Pour la première fois, des scientifiques ont confirmé l’existence de baleines à bec et à dents de ginkgo (Mesoplodon ginkgodens ) dans leur habitat naturel après des décennies de dépendance uniquement à partir de carcasses échouées. Cette espèce insaisissable, connue pour ses dents uniques en forme de défense chez les mâles, a été repérée grâce à une surveillance acoustique sous-marine persistante au large des côtes du Mexique. Cette découverte met en évidence à quel point il reste peu de connaissances sur les cétacés des grands fonds et sur les mesures extrêmes prises par les chercheurs pour les étudier.
La chasse au fantôme sous-marin
Les baleines à bec font partie des mammifères marins les moins connus et passent la majeure partie de leur vie dans des eaux profondes et isolées. Cela rend l’observation directe exceptionnellement difficile. Les chercheurs ont commencé à rechercher la baleine à dents de ginkgo en 2020 après avoir détecté un signal d’écholocation distinct. En juin 2024, leurs efforts ont porté leurs fruits, les conduisant à un petit groupe comprenant un mâle adulte portant des cicatrices de combat visibles, une femelle adulte et un veau.
Identifier l’espèce : une biopsie indolore ?

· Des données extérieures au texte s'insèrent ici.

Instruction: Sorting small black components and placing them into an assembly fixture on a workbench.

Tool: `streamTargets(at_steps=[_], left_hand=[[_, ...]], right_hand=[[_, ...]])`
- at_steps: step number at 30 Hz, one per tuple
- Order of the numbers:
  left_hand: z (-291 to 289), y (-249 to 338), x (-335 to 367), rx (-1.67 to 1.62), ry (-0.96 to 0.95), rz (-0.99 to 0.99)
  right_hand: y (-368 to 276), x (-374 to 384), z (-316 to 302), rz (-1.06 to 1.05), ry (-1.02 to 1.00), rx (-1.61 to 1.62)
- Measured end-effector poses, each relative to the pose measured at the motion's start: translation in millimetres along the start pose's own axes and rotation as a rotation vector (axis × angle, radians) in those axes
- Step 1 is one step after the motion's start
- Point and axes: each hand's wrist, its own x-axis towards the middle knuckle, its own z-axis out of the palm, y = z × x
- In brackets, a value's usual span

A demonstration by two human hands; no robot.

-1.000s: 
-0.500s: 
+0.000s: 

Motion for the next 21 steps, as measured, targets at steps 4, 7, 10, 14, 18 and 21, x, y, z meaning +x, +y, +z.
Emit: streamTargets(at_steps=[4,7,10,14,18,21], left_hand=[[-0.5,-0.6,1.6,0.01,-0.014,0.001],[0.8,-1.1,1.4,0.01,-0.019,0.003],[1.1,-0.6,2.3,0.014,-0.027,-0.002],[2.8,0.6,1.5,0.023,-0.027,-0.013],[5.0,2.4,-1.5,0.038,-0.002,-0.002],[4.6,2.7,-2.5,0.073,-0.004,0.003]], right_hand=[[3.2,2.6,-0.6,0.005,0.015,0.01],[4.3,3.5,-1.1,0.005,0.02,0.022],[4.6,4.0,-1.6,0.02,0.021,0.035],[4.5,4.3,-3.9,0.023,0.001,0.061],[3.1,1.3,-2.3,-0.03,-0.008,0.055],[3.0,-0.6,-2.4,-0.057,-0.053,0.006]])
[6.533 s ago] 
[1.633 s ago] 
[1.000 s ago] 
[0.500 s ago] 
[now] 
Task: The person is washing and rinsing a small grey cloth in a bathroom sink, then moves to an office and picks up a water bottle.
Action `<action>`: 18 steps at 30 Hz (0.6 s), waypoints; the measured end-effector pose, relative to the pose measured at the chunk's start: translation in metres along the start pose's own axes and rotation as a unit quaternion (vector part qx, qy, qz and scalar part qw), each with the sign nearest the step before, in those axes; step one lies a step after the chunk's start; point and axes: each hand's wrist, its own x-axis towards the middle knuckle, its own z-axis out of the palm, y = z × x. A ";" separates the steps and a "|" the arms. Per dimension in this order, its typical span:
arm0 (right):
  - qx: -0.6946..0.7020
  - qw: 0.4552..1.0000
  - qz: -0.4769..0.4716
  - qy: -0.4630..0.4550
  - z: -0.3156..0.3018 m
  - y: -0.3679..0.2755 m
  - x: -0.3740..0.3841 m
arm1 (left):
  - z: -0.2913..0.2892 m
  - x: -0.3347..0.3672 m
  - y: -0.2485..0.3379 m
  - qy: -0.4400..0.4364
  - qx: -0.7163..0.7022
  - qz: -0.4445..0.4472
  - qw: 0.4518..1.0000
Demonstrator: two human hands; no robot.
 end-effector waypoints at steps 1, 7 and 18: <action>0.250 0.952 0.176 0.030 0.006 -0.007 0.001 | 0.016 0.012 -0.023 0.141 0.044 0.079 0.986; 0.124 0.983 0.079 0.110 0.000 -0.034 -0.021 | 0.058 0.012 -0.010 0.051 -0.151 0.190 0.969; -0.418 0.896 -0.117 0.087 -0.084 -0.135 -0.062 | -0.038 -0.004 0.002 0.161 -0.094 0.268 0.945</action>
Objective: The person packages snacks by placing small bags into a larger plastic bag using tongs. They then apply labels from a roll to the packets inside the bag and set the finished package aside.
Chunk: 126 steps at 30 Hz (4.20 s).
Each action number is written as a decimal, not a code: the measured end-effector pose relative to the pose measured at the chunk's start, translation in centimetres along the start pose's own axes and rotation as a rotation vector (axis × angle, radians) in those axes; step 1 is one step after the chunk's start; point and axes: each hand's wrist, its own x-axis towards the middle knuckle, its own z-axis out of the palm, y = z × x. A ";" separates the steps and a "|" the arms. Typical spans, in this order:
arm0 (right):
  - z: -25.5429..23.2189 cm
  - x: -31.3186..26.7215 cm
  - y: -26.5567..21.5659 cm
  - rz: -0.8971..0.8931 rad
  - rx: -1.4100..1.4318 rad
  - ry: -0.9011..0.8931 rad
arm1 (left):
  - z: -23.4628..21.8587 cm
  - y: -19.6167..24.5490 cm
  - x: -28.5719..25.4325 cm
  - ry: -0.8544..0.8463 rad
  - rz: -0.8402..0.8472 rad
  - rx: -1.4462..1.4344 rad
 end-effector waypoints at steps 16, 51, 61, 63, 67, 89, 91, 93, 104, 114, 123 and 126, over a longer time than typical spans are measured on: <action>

Il est difficile de distinguer visuellement les espèces de baleines à bec. Pour confirmer leur découverte, l’équipe a opté pour une méthode controversée : prélever un échantillon d’ADN en tirant sur l’une des baleines avec une arbalète modifiée. Les chercheurs insistent sur le fait que la procédure est peu invasive, n’extrayant qu’un minuscule morceau de tissu. Ils comparent l’impact à celui d’un pistolet perçant les oreilles, notant que les morsures de requins à l’emporte-pièce infligent probablement beaucoup plus de dégâts.
Pourquoi une arbalète ?
L’équipe utilise cette méthode depuis des décennies, collectant des milliers d’échantillons de diverses espèces de baleines et de dauphins. Ils affirment que c’est le moyen le plus efficace d’obtenir du matériel génétique provenant de créatures insaisissables des grands fonds sans causer de dommages graves. L’échantillon de tissu a confirmé que les baleines étaient bien M. ginkgodens, même si leur présence dans cette partie du Pacifique était inattendue.
Le but des défenses
Les baleines à bec mâles à dents de ginkgo développent une paire de dents élargies qui font saillie sous forme de petites défenses. Ceux-ci ne sont pas utilisés pour se nourrir – les baleines se nourrissent de calmars et de poissons par aspiration – mais pour des parades agressives. Les défenses servent d’armes dans les batailles pour les opportunités d’accouplement, les cicatrices sur le mâle observé suggérant des conflits fréquents.
Vue d’ensemble
Cette découverte souligne les vastes lacunes de nos connaissances sur la vie marine. La surveillance acoustique devient de plus en plus vitale pour traquer ces espèces cachées. En reliant les cris sous-marins à des baleines spécifiques, les chercheurs espèrent cartographier leur répartition, estimer la taille des populations et évaluer leur vulnérabilité aux menaces humaines telles que la pêche.
“C’est important car une fois que nous avons comparé les cris de toutes les espèces individuelles, nous pouvons alors utiliser la surveillance acoustique passive… et enfin savoir où vivent ces baleines, combien elles sont et à quel point elles sont vulnérables.” – Robert Pitman, Institut des mammifères marins
L’identification réussie de la baleine à dents de ginkgo témoigne d’une recherche dévouée, même si elle nécessite des méthodes non conventionnelles. Cela souligne également l’urgence de poursuivre l’exploration, car de nombreuses autres espèces des grands fonds restent non identifiées, ce qui laisse leur sort incertain.